Steps to Follow If Fertilized Pleco Fish Eggs Fail to Hatch

If fertilized Pleco fish eggs fail to hatch, it’s crucial to promptly identify and address the potential causes to enhance future breeding success.

Proper assessment and corrective actions can help improve the hatching rate for Plecos and ensure the well-being of your fish.

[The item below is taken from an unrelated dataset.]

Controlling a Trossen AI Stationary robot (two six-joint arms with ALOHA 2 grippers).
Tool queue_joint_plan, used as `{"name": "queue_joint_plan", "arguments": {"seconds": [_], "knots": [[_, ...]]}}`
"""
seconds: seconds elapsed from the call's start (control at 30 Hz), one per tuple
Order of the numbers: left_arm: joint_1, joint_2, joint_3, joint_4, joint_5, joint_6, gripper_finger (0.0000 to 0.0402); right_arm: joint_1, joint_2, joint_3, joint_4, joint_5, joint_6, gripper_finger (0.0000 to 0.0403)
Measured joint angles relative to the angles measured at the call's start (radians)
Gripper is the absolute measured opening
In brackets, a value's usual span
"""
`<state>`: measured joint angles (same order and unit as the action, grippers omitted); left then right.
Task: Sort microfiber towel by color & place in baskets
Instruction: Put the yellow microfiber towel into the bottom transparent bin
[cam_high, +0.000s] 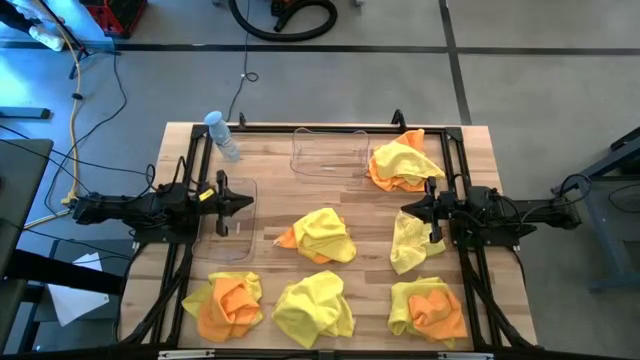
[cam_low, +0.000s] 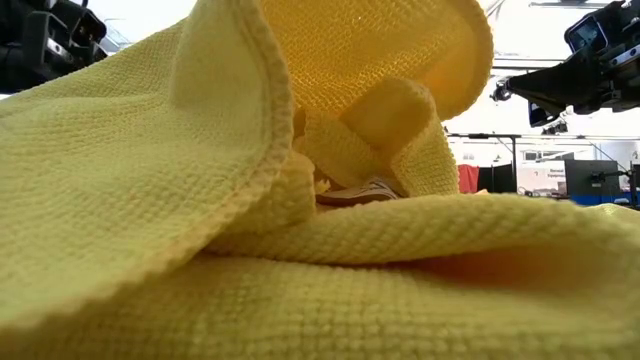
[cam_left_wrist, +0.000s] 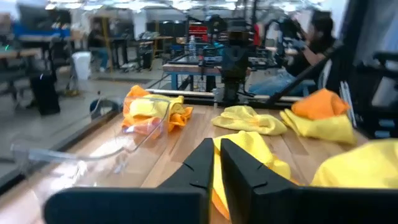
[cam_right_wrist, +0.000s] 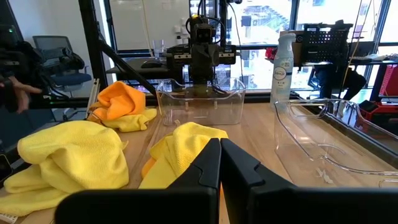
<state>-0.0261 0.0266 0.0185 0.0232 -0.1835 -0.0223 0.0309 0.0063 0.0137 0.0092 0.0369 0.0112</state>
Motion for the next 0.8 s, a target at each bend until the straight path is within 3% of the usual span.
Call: {"name": "queue_joint_plan", "arguments": {"seconds": [0.17,0.33,0.47,0.6,0.8], "knots": [[0.0,0.027,0.0,0.006,-0.043,-0.113,0.0094,0.0,0.0,0.0,0.0,0.004,0.0,0.0],[0.0,0.067,0.0,0.006,-0.037,-0.107,0.0154,0.0,0.0,0.0,0.0,0.004,0.0,0.0],[0.0,0.114,-0.001,0.036,-0.123,-0.188,0.0162,0.0,0.0,0.0,0.0,0.003,0.0,0.0],[-0.002,0.186,0.003,0.224,-0.163,-0.178,0.0159,0.0,0.0,0.0,0.0,0.003,0.0,0.0],[-0.002,0.424,0.168,0.232,-0.195,-0.155,0.0159,0.0,0.0,0.0,0.0,0.003,0.0,0.0]]}}
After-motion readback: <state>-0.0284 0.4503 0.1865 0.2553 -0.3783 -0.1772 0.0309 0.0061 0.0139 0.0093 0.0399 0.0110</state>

  • Evaluate Water Parameters: Ensure water temperature is 78-82°F (25-28°C) and pH 6.5-7.5. Plecos’ eggs need these precise conditions for healthy development and successful hatching.
  • Inspect Egg Health: Observe for unusual colors or spots on the eggs. Plecos’ infected eggs require immediate removal and possibly treatment of the entire clutch.
  • Review Parental Care: Monitor the adult Plecos for attentive egg care. Plecos, if stressed or uncomfortable, might inadvertently harm or abandon the eggs.
  • Analyze Diet: Feed Plecos high-quality pellets, vegetables, and occasional proteins. Plecos’ robust health, ensured by a balanced diet, contributes to successful breeding.
  • Check Equipment: Ensure heaters, pumps, and filters function correctly. Plecos’ eggs need consistent temperature and clean, well-oxygenated water for optimal development.
  • Consult an Expert: Reach out to experienced breeders or veterinarians. Plecos’ breeding success increases with expert insights and personalized advice for your setup.

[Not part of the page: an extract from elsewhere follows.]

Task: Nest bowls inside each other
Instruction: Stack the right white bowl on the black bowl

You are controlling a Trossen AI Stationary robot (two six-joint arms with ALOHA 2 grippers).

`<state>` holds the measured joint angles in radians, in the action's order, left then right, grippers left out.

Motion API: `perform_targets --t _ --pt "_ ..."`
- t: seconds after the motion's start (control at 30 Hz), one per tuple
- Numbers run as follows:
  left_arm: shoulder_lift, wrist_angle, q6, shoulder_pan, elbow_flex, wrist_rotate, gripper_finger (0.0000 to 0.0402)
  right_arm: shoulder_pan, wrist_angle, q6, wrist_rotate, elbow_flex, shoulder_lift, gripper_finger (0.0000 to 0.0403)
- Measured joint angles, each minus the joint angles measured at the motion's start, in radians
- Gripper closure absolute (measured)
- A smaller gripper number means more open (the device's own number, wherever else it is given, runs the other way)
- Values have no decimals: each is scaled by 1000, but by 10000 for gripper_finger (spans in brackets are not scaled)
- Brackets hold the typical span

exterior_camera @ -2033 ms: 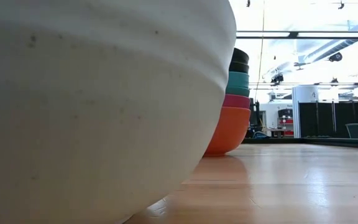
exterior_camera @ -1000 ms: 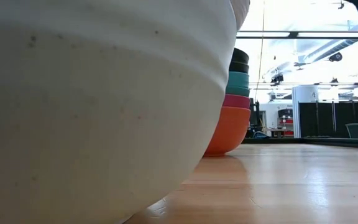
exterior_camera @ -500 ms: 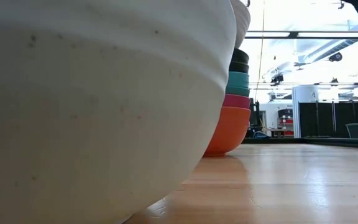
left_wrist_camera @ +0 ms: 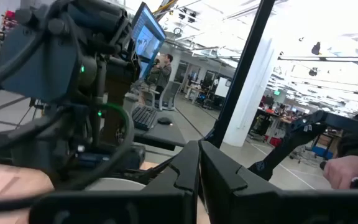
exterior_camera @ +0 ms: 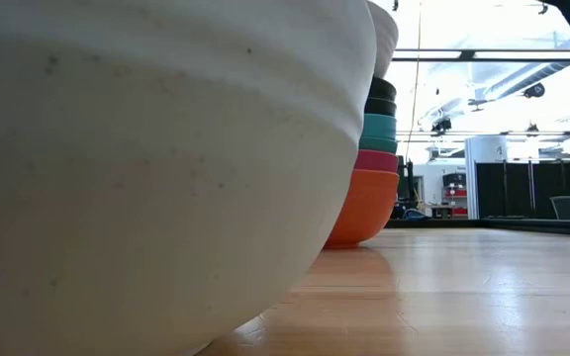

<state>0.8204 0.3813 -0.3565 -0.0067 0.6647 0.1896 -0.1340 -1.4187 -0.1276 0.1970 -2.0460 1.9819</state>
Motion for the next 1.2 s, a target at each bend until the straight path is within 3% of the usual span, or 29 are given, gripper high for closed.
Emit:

For those of you who are just skimming through, here’s a short recap:

  • Fertilized Pleco fish eggs are identifiable by their healthy amber or opaque color, uniform size, non-transparency, and vigilant parental guarding, indicating a high chance of successful hatching.
  • Unfertilized Pleco fish eggs lack the robust characteristics of fertilized eggs, appearing more transparent, irregular in size, and less guarded, signaling their non-viable status.
  • Pleco fish eggs affected by fungus exhibit a cottony white appearance and are often abandoned by the parents, requiring immediate treatment to prevent the spread of the infection.
  • Different Pleco species have distinct egg appearances in terms of size and color, allowing for species differentiation.
  • Unfertilized Pleco eggs can be identified within 3 to 7 days post-laying based on transparency, lack of adherence, developmental changes, and odor, prompting their removal.